I am learning in 2022 a very powerful lesson. It’s a lesson you don’t really hear much about out in the world. A lot is written about change – how to create it, manage it, navigate it. The risk, nature, and power of change have been as much discussed as the need for change…but what about after the change has occurred?

My own experience with humanity – both as a coach and person – has me pondering the human being after a dramatic change. What are the characteristics of the person in this place in the aftermath of great change? The image that springs to mind for me now is new skin.

I have a 14-year-old dog which has been my companion in life for many of the greatest changes I have lived through as an adult. About three months ago, I found him chewing on one of his toes (yes, paws have toes, and please don’t tell me to call anything other than toes or toe beans). He picked at it and picked at it until the wound was weeping. I have no idea how it started – a bite? a prickle? a scrape?

It looked awful, so I washed it, put antibiotic ointment on, and dressed it. He fussed and fussed and it still didn’t improve. I finally took him to the vet to get him looked at. The vet put him on a course of treatment to be taken by mouth, and we got a cone to keep him away from it. At the end of the treatment, he had new pink skin growing where the wound had been. Thinking it was time enough, I took his cone off.

Within a week, the wound was open again. The delicate new skin split open and wept under his constant worrying attention. Before it could be re-infected, I coned the little beast again. This time, no breaks – just cone. He has been a constant lampshade for weeks and the skin has healed beyond that fresh, delicate, newness. I am waiting for the skin to thicken, until he no longer wants to pick at it, and then I’ll take off the cone.

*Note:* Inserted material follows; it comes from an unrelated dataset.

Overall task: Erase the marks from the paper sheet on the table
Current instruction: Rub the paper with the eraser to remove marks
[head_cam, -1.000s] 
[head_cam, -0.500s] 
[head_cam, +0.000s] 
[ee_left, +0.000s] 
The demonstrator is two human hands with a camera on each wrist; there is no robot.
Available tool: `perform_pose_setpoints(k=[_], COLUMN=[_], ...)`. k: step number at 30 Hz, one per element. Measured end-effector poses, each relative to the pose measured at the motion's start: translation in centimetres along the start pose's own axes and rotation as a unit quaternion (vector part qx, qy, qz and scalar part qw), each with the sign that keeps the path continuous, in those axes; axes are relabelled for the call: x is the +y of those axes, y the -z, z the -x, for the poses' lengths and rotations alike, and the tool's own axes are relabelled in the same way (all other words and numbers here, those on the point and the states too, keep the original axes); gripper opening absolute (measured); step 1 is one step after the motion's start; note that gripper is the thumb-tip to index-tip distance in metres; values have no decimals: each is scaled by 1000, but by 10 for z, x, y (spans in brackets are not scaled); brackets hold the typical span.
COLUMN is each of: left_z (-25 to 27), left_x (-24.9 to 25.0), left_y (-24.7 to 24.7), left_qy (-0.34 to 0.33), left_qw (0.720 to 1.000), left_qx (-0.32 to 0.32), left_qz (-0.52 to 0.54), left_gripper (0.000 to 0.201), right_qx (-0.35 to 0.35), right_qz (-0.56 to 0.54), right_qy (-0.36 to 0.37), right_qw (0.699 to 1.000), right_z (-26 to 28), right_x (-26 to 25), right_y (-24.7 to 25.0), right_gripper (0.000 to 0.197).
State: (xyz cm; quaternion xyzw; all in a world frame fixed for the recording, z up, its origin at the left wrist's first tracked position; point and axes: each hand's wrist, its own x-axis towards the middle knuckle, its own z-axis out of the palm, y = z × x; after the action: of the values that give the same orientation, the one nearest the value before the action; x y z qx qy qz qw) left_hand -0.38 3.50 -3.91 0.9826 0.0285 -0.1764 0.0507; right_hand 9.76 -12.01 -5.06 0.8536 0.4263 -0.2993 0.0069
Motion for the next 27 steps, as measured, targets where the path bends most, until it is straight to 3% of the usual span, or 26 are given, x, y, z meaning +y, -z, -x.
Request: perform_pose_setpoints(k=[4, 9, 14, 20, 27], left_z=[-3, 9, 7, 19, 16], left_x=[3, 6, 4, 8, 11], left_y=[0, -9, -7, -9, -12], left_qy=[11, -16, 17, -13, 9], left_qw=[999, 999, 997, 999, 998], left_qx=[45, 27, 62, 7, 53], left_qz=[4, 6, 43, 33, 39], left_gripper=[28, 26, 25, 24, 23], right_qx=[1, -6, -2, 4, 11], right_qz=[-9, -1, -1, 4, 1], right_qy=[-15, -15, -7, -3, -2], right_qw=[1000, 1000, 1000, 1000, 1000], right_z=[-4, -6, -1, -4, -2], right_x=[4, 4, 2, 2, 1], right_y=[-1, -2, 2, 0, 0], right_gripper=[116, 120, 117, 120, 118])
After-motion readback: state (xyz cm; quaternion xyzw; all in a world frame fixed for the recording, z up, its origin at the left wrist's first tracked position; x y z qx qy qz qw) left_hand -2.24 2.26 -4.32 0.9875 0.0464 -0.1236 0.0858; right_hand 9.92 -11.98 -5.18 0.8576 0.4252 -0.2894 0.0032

I suppose this is how I have been feeling about my own season of changes. In 2021, I was thrust into the wilds of entrepreneurship after a few bruising and wounding years of change. During the first and second weeks, I slept, cut off all thoughts of the future, and just grieved the past. But hard as I might try, I couldn’t go back to where I had been. I realized there was nowhere to go back to!

For the following two months, I worked on my well-being. I focused on my business, stopped being social, doubled down on creating a home office, and diligently worked on my practice. The focus and the wellness work felt like being coned or like putting on blinders and soon, I felt the pain of losing a lot less. The grief began to subside. It was only when fear crept in – and fear is an entrepreneur’s constant start-up companion – did the wound feel it was being reopened.

In recent weeks, I have become quite reflective, looking back at 6 months of practice. Six whole months!! But in six months after the greatest change I have professionally endured, I know I have only formed new skin.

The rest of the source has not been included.